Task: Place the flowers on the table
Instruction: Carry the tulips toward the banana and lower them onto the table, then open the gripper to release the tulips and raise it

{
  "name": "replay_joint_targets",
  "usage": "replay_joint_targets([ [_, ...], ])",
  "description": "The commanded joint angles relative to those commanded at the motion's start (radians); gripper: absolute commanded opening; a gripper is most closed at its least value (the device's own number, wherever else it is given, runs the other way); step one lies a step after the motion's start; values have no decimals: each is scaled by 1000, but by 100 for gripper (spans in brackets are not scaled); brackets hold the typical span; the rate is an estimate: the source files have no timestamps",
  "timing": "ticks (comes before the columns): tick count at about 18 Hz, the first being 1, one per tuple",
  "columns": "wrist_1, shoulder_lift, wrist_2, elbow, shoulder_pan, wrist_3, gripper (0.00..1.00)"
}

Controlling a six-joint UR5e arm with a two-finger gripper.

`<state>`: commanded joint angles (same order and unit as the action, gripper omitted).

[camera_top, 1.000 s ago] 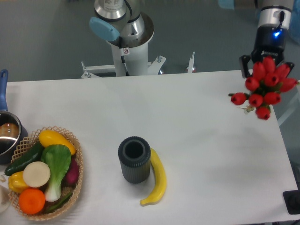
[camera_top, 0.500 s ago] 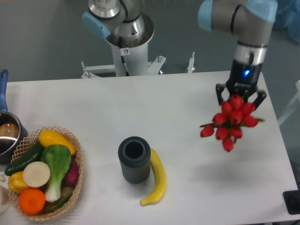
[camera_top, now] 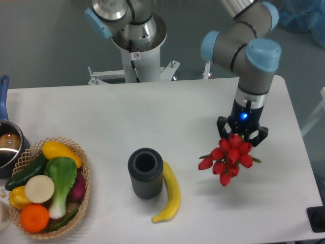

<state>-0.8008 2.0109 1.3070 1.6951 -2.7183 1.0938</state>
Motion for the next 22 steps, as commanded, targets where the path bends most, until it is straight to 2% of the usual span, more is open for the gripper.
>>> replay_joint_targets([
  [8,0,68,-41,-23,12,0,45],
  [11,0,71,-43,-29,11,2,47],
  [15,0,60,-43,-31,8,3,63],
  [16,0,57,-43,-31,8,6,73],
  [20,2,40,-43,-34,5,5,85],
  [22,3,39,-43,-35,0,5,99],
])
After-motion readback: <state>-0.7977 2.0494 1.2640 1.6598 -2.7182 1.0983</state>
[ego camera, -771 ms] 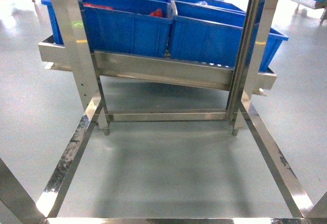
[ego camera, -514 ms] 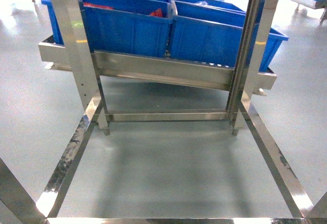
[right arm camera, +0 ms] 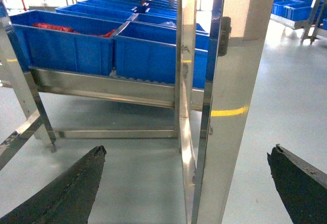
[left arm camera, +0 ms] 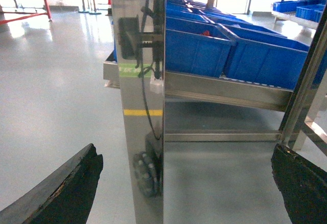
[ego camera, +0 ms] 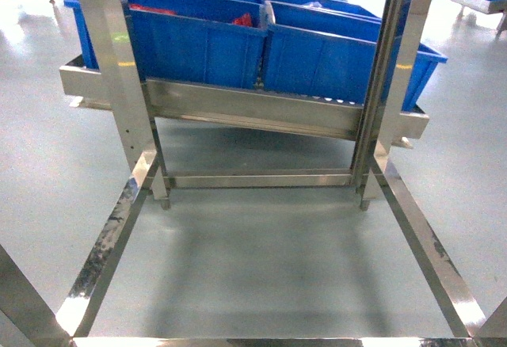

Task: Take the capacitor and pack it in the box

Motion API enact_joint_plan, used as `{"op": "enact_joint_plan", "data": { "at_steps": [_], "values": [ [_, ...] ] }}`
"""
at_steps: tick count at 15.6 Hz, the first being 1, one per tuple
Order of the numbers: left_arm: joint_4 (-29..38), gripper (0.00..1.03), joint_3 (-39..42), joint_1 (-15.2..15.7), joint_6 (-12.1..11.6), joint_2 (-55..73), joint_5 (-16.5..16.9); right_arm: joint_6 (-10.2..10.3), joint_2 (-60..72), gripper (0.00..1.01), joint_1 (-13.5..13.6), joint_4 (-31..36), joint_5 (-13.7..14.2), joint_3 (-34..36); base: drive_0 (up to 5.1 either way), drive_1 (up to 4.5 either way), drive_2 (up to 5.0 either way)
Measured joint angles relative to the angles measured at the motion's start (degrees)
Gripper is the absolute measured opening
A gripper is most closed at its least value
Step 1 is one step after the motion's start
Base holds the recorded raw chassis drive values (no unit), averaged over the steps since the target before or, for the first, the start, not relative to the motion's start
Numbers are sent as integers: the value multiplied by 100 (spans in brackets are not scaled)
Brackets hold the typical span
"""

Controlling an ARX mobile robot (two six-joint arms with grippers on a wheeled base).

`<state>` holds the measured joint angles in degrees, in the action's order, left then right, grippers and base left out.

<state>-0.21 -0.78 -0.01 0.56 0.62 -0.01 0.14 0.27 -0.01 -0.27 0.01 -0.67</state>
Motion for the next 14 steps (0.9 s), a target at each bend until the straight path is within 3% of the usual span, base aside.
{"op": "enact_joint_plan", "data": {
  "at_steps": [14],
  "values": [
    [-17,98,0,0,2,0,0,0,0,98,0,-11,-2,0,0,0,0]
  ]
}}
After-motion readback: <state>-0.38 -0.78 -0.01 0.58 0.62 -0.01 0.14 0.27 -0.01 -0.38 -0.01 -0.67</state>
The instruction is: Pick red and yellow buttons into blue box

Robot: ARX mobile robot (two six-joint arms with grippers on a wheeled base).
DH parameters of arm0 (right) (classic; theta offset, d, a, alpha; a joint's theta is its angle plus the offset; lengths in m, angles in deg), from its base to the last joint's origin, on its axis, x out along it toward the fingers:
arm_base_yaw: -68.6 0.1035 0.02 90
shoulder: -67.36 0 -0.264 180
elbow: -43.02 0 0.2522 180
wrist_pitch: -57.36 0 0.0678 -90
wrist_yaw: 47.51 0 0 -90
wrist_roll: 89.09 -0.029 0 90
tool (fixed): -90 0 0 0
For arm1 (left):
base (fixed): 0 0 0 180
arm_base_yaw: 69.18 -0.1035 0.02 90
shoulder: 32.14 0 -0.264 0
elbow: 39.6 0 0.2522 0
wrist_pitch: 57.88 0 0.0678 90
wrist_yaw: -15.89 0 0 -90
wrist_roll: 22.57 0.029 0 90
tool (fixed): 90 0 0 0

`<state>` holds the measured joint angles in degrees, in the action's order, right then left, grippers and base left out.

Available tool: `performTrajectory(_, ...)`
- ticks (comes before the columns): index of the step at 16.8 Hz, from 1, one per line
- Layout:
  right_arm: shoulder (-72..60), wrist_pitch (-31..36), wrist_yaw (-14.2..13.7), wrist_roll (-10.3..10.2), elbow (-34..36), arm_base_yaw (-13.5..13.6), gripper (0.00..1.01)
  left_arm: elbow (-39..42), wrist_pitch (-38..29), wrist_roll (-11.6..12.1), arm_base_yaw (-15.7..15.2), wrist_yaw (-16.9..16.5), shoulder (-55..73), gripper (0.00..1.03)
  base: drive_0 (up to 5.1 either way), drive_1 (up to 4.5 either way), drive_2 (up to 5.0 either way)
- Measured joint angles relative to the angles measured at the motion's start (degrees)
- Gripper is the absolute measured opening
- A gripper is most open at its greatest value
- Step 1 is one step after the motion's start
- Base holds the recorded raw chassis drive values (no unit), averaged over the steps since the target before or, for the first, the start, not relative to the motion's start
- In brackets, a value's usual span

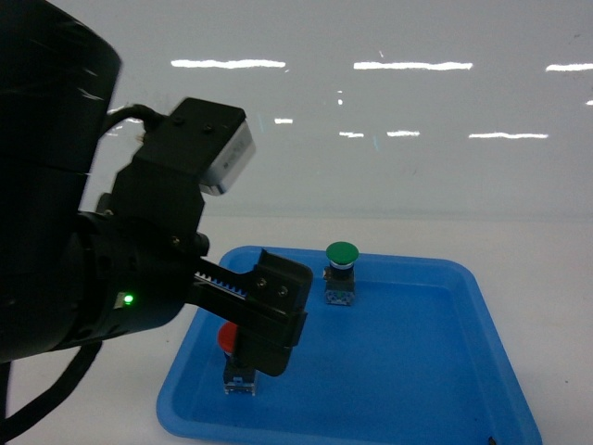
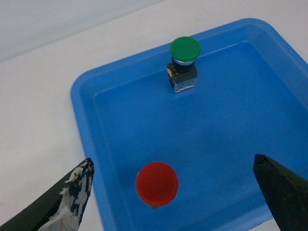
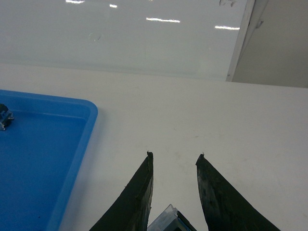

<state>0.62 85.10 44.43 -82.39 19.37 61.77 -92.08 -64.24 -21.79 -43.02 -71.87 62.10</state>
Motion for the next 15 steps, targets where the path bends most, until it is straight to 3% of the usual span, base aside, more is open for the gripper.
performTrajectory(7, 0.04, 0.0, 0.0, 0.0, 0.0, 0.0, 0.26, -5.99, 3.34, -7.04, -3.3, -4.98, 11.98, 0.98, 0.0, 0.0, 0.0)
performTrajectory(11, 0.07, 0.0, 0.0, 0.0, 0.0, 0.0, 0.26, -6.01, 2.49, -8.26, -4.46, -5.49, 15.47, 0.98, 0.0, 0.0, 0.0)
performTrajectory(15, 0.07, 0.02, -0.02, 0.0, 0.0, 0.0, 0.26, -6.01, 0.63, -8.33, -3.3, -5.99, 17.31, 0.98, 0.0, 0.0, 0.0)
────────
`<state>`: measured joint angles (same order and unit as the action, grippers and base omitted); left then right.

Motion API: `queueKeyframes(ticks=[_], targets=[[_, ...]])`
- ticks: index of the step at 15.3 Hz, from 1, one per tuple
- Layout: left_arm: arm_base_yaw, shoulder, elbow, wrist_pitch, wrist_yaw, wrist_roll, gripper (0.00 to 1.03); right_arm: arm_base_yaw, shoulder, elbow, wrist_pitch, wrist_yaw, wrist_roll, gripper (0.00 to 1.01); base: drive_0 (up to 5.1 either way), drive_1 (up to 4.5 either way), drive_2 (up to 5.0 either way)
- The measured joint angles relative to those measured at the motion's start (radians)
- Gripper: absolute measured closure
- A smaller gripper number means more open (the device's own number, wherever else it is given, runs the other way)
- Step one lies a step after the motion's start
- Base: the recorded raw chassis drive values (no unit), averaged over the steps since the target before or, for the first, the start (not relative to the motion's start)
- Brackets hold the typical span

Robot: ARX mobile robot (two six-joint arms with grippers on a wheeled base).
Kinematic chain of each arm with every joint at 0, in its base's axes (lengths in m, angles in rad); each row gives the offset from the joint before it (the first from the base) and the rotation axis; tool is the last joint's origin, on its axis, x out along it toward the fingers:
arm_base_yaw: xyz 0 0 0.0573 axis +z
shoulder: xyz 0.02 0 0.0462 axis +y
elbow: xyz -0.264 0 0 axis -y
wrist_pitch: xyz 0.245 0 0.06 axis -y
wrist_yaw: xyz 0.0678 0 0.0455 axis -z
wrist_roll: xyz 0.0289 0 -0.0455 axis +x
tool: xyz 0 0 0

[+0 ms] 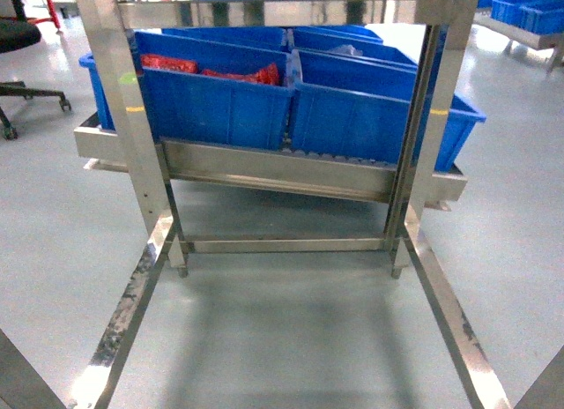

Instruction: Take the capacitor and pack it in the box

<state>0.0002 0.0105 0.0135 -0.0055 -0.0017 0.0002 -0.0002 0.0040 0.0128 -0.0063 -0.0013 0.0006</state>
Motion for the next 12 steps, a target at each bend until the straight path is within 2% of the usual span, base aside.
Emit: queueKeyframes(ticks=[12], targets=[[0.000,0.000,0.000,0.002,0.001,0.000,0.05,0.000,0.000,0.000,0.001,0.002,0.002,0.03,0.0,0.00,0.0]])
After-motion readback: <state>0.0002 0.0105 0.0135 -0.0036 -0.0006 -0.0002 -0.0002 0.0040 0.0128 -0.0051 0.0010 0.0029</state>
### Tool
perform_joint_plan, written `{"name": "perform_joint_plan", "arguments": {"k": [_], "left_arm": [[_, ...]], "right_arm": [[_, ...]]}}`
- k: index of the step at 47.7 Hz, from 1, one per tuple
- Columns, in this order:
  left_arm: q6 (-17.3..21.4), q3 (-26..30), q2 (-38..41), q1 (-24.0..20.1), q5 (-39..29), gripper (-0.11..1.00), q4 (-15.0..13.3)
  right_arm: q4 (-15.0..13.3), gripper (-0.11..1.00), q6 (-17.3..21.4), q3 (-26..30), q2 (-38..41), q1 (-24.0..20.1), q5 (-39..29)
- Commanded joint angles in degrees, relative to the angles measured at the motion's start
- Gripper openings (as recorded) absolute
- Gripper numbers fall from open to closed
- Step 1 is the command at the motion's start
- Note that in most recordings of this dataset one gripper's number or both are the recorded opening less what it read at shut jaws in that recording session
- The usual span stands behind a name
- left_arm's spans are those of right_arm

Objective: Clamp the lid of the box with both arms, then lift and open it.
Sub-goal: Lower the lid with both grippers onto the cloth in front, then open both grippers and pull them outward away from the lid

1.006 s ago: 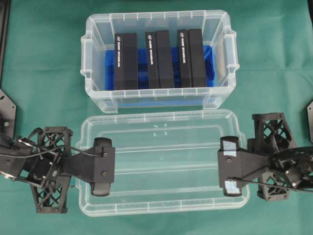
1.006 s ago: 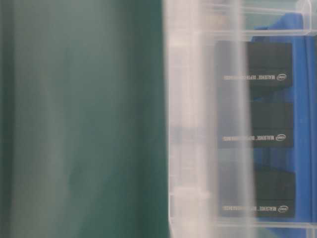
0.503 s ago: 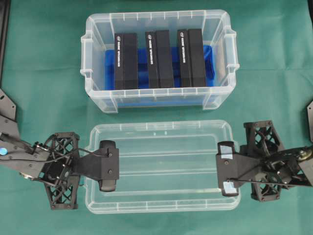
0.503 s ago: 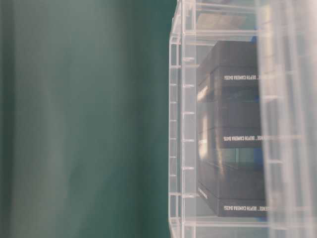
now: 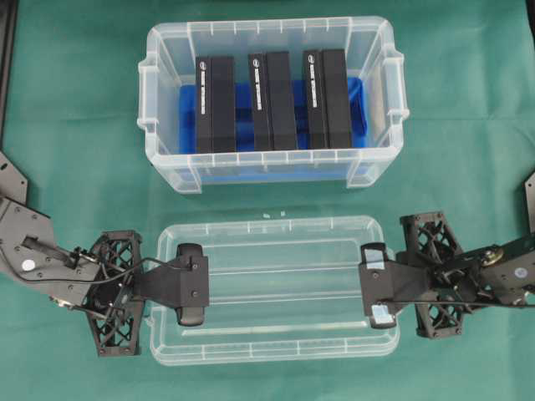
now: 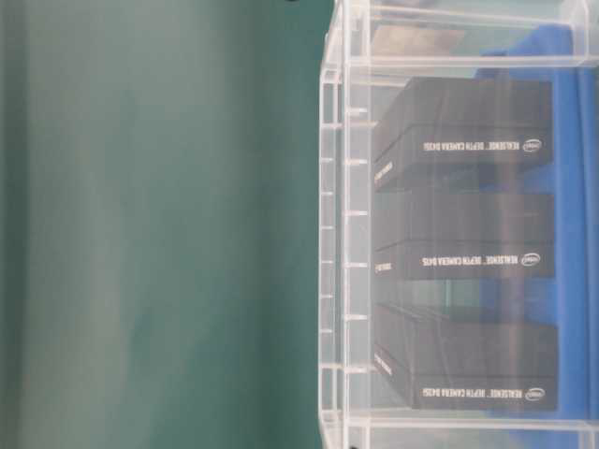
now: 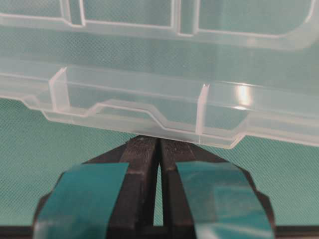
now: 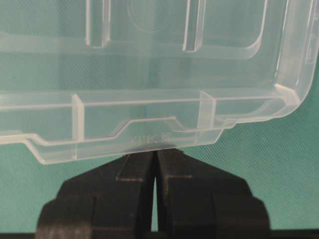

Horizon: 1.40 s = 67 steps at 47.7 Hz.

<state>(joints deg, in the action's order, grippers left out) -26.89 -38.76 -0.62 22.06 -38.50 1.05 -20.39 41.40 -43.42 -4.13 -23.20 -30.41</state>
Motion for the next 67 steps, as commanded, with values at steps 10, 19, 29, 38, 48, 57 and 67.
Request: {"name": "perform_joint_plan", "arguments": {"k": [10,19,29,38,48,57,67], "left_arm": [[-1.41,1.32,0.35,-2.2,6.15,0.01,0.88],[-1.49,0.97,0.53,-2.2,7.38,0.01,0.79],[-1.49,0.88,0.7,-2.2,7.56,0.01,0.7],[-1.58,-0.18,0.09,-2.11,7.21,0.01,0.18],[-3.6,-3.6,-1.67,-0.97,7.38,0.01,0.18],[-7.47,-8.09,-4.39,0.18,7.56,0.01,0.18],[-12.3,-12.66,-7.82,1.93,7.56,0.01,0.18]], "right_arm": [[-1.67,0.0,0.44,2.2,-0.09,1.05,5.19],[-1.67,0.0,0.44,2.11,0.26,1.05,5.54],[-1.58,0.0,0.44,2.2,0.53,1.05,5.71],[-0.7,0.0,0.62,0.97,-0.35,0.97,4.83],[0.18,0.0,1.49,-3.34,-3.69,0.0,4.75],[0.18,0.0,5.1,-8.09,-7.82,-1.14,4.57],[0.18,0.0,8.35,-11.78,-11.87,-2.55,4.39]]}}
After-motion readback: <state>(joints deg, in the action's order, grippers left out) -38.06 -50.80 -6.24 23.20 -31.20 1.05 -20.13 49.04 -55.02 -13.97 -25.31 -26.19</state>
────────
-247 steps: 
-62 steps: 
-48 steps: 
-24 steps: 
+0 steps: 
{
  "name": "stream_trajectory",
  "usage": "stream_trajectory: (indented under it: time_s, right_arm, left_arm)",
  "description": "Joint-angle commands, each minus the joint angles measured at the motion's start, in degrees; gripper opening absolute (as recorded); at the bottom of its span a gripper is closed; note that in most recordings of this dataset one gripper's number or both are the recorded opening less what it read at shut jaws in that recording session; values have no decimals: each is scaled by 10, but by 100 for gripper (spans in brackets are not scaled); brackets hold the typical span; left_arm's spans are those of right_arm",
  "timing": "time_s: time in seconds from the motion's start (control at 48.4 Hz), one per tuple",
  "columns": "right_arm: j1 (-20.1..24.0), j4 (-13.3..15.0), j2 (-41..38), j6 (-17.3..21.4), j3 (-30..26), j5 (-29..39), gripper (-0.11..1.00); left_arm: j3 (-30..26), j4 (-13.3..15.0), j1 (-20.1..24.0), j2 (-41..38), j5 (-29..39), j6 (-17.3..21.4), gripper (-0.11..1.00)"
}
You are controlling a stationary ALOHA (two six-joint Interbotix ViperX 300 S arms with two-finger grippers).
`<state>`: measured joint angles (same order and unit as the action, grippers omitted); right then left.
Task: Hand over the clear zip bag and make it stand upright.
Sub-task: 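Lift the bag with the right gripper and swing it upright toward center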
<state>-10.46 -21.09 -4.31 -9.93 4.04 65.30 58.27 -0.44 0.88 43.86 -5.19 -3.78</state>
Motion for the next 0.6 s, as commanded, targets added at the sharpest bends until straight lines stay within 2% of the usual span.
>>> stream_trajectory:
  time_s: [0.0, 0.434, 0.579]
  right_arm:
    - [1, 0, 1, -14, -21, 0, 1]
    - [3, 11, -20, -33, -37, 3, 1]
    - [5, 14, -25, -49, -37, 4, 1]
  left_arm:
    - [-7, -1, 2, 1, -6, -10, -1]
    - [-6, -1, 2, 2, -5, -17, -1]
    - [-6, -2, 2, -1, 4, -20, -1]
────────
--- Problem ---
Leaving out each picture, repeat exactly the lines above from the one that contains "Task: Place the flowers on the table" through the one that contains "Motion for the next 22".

--- Answer to the exercise ---
Task: Place the flowers on the table
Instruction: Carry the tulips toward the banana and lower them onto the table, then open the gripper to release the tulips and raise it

{
  "name": "replay_joint_targets",
  "usage": "replay_joint_targets([ [_, ...], ])",
  "description": "The commanded joint angles relative to those commanded at the motion's start (radians); gripper: absolute commanded opening; a gripper is most closed at its least value (the device's own number, wherever else it is given, runs the other way); step one lies a step after the motion's start; values have no decimals: each is scaled by 1000, but by 100 for gripper (spans in brackets are not scaled); brackets hold the typical span; the rate is an estimate: the source files have no timestamps",
  "timing": "ticks (comes before the columns): tick count at about 18 Hz, the first being 1, one per tuple",
  "columns": "wrist_1, shoulder_lift, wrist_2, elbow, shoulder_pan, wrist_3, gripper (0.00..1.00)"
}

Controlling a six-joint UR5e arm with a two-finger gripper.

`<state>`: commanded joint angles (same order and unit as the action, gripper omitted).

[camera_top, 1.000 s ago] 
[camera_top, 0.500 s ago] 
[camera_top, now] 

<state>-0.8008 2.0109 1.3070 1.6951 -2.7183 1.0938</state>
Motion for the next 22 steps, as commanded, targets where the path bends most, until it is straight to 2% of the usual span, more is open for the gripper.

The complete output has now been given.